I'm glad that you think I characterized him well and doubly glad that you thought the ending was appropriate.
And Oh. My. Gosh! Thanks so much for the recommendation! It means a lot to me.
Thanks so much for reviewing- and so quickly, too!
I think this is a really interesting take on Regulus - I like the idea of Kreacher being so important to him. That one line on its own was really good, really simple and blunt - "He was mine." Regulus felt really young there, possessive in quite a childish way, which I thought was good as, after all, he was just a teenager. It also gets across the... fondness? loyalty?... he feels towards Kreacher though, of course, which was a nice contrast after you stated that no one else is particularly important to him.

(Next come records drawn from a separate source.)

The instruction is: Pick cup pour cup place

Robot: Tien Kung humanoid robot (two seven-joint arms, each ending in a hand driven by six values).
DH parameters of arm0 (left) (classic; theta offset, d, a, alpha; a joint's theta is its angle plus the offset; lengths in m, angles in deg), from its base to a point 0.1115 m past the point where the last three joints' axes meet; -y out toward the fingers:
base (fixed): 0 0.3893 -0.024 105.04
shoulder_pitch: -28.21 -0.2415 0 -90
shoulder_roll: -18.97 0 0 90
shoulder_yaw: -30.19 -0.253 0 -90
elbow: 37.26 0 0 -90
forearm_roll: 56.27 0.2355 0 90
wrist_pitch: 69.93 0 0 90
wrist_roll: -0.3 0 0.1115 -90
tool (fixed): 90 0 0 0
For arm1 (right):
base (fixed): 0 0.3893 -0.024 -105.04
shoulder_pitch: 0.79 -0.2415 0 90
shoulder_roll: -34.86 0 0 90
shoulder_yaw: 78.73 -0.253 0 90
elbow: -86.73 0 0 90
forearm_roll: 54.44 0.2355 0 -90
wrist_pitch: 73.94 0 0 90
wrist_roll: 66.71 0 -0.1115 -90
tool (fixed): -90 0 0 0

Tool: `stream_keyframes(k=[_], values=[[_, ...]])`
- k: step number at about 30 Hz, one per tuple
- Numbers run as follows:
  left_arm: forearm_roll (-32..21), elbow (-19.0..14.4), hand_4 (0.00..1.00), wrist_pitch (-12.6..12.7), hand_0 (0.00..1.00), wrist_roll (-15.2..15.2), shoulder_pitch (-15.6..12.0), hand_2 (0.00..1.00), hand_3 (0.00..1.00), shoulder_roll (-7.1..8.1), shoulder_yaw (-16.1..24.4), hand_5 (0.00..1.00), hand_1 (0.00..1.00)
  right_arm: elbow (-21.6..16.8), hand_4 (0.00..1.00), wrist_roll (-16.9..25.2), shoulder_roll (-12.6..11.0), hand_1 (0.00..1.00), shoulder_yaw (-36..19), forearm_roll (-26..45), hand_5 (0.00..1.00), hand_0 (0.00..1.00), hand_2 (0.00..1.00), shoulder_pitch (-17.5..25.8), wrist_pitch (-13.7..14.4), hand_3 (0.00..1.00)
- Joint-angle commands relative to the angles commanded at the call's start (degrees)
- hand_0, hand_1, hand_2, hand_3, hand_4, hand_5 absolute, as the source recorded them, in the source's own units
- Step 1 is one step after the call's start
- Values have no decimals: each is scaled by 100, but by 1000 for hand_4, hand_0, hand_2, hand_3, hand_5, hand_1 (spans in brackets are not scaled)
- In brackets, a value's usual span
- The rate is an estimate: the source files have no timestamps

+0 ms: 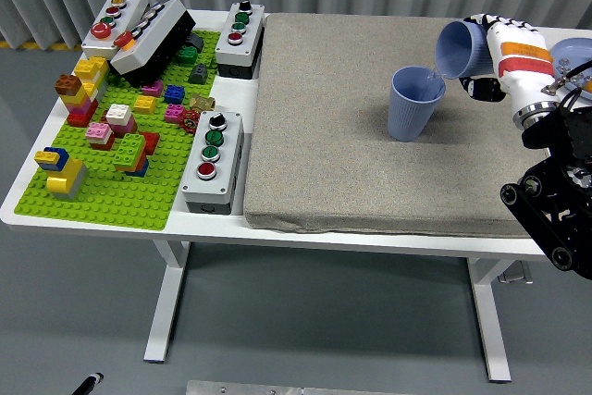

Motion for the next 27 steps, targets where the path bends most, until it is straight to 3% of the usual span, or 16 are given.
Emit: stream_keyframes(k=[27], values=[[3,0,640,4,836,5,12,878,809,8,11,998,817,-144,667,-179,-149,641,468,-164,36,829,507,-177,91,595]])
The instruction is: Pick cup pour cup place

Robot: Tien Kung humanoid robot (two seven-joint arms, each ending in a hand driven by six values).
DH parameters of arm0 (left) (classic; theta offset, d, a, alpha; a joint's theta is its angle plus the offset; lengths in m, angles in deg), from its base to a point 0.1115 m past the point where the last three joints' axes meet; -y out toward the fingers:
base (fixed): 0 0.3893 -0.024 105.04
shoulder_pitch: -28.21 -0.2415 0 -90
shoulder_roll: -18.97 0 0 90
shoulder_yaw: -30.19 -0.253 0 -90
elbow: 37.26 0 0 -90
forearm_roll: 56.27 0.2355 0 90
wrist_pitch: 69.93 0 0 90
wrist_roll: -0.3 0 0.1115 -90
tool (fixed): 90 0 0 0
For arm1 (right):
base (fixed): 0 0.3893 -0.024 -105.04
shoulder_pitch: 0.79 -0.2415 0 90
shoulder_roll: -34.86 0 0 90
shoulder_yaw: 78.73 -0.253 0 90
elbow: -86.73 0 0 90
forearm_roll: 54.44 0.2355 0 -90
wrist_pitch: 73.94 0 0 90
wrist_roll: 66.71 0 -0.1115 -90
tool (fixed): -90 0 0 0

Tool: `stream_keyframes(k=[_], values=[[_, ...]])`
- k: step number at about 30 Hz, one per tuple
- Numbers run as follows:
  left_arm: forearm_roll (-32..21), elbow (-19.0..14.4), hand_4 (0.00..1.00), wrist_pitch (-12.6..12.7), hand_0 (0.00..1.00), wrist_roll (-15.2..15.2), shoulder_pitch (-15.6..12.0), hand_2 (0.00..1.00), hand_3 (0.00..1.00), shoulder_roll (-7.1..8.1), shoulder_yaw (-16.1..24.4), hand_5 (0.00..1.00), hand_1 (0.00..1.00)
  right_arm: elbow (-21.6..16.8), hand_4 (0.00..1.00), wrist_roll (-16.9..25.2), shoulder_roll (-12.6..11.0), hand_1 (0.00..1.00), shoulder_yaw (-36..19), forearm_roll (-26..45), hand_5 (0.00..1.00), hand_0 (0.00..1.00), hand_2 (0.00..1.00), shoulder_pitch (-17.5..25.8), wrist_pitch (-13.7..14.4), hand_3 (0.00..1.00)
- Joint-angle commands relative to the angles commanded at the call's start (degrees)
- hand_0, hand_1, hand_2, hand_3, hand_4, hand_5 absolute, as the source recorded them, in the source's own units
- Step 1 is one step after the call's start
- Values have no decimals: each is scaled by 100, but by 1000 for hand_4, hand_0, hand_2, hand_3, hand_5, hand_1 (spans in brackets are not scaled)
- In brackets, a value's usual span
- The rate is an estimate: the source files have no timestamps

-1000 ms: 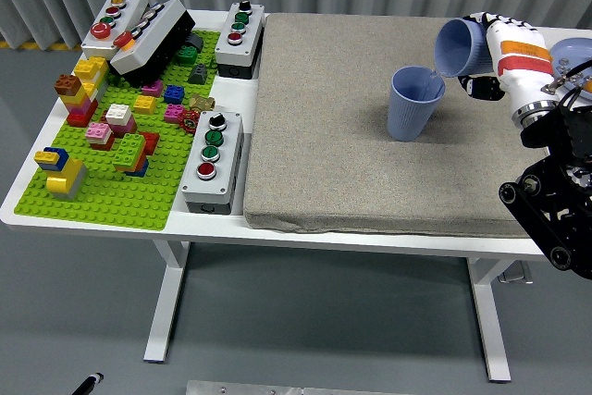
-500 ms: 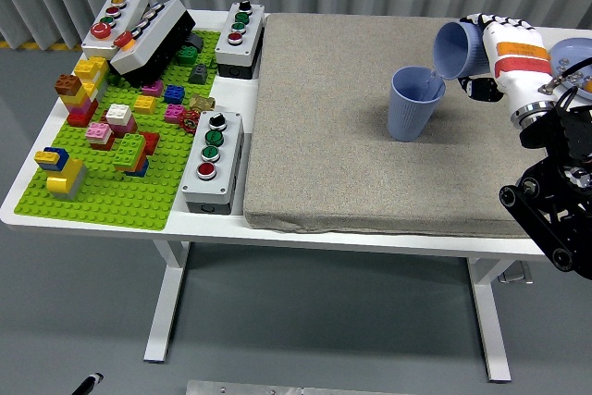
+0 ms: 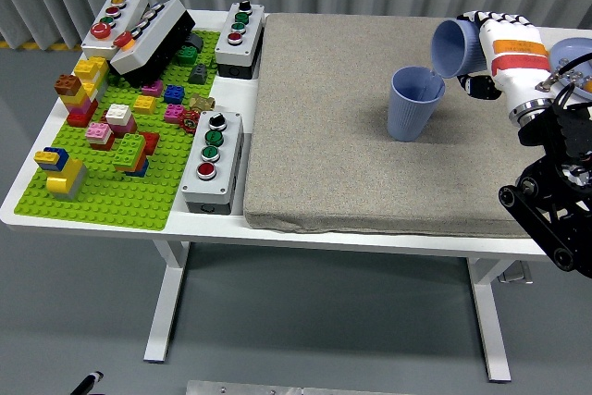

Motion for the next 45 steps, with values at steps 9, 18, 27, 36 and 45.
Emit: stream_keyframes(k=[9,18,27,36,45], values=[[3,0,639,1,835,-2,12,878,809,5,2,998,817,-79,666,-45,-10,641,90,-6,31,831,506,-22,-26,590],[3,0,640,4,836,-2,11,878,809,9,2,998,817,-142,657,-85,-39,644,199,-57,10,831,507,-57,-53,586],[-4,0,640,8,836,1,14,878,809,10,5,998,817,-157,648,-115,-109,645,309,-130,2,832,506,-86,-32,585],[11,0,640,8,836,-4,3,879,809,11,13,998,817,-232,644,-157,-165,660,414,-298,2,837,511,-115,-17,583],[21,0,640,6,837,-4,-11,878,809,10,13,998,817,-210,643,-163,-144,659,434,-267,2,834,511,-107,-9,582]])
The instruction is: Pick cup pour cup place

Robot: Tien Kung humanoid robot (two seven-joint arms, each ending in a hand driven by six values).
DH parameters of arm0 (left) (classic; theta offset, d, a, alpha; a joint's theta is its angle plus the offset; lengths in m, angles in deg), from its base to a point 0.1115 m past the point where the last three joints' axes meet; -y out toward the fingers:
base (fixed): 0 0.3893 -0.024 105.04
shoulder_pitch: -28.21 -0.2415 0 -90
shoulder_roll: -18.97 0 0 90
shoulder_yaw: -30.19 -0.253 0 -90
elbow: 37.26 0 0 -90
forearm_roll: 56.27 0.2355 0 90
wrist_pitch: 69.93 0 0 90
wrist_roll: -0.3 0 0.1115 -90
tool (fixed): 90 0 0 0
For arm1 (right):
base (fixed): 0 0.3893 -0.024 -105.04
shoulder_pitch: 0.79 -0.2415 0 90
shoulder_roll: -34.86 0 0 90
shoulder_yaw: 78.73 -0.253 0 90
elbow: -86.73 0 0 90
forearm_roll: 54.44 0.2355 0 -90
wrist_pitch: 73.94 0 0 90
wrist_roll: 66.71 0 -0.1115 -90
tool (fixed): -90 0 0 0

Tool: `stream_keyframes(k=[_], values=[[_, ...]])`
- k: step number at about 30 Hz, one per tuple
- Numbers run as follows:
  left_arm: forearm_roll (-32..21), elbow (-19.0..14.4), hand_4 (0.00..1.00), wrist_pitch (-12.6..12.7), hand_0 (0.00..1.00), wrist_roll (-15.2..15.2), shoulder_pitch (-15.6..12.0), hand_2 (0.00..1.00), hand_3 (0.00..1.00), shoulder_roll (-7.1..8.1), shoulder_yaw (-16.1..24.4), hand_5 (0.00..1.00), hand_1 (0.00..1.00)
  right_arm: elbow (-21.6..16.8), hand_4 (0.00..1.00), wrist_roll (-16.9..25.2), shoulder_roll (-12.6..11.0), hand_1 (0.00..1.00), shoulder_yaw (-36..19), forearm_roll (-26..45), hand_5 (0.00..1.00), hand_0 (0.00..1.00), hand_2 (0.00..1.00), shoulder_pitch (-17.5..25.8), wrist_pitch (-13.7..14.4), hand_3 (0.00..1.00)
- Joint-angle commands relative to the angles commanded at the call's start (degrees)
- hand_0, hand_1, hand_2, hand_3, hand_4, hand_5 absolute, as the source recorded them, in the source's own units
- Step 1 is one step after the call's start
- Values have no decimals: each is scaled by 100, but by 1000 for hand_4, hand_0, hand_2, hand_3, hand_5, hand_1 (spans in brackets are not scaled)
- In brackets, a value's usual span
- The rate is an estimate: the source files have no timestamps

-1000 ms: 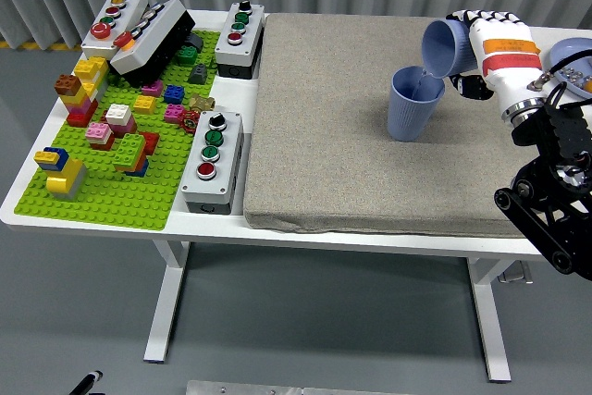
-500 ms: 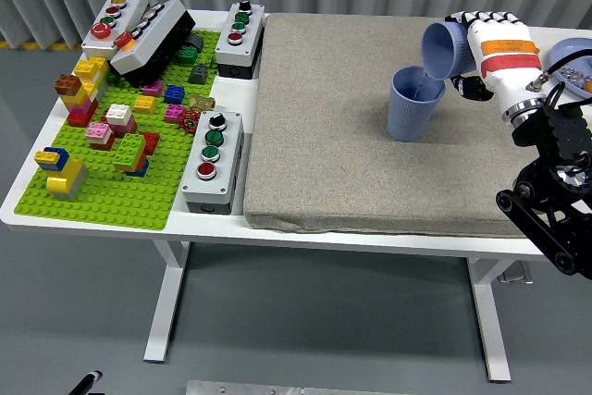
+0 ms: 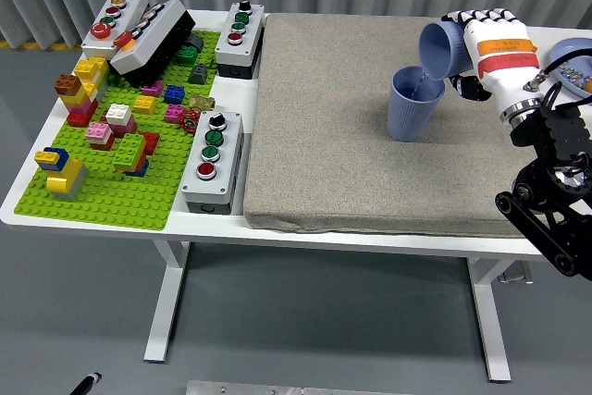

I liked your portrayal of Regulus in general, actually. The way you opened was quite brave, if that makes sense - you just make him seem absolutely awful. You didn't really redeem him by the end, either - he had our sympathy for the fact that he was going to be killed, of course, but then he had to go and start talking about pureblood supremacy. I mean this in a good way, by the way - most Regulus stories I've read will do their best to show him in the most positive light they can, despite his Death Eater ways (I'm guilty of this myself), so this was rather refereshing.
Oh and also, this is a really small point, but I really liked him thinking that maybe Sirius would be reinstated on the family tapestry. It's a really interesting thought.
Overall, great story! One very, very small thing annoyed me a bit though - you said "# 12 Grimmauld Place". Just a personal preference, but I find it's better to write numbers out fully in words. Sorry, I'm being picky now, but as I've said, I really rather enjoyed it. Great read!
Author's Response: Thanks so much for your review! I'm so glad you liked it!
You know, I never even thought about putting Regulus in a redeeming light; I was just trying to explain why he turned away from the Death Eaters in my mind.
I'm glad you liked the "He was mine" bit- I had a little struggle with Regulus caring for him so much because after all, don't we know that purebloods feel that house elves are beneath them? I'm glad it turned out nicely.
I think I will go back now and change the address. I never know which way to write it.
Thanks so much for taking the time to review!
This is too choppy. Can you please fix the formatting? Hopefully that will help.
Author's Response: What do you mean when you say it's too choppy? Are you talking about the flow of the story or the spacing? I'll re-read the story to check out the flow, but if you're talking about the spacing there's a minimum amount of space required between paragraphs. Thanks for your review, though.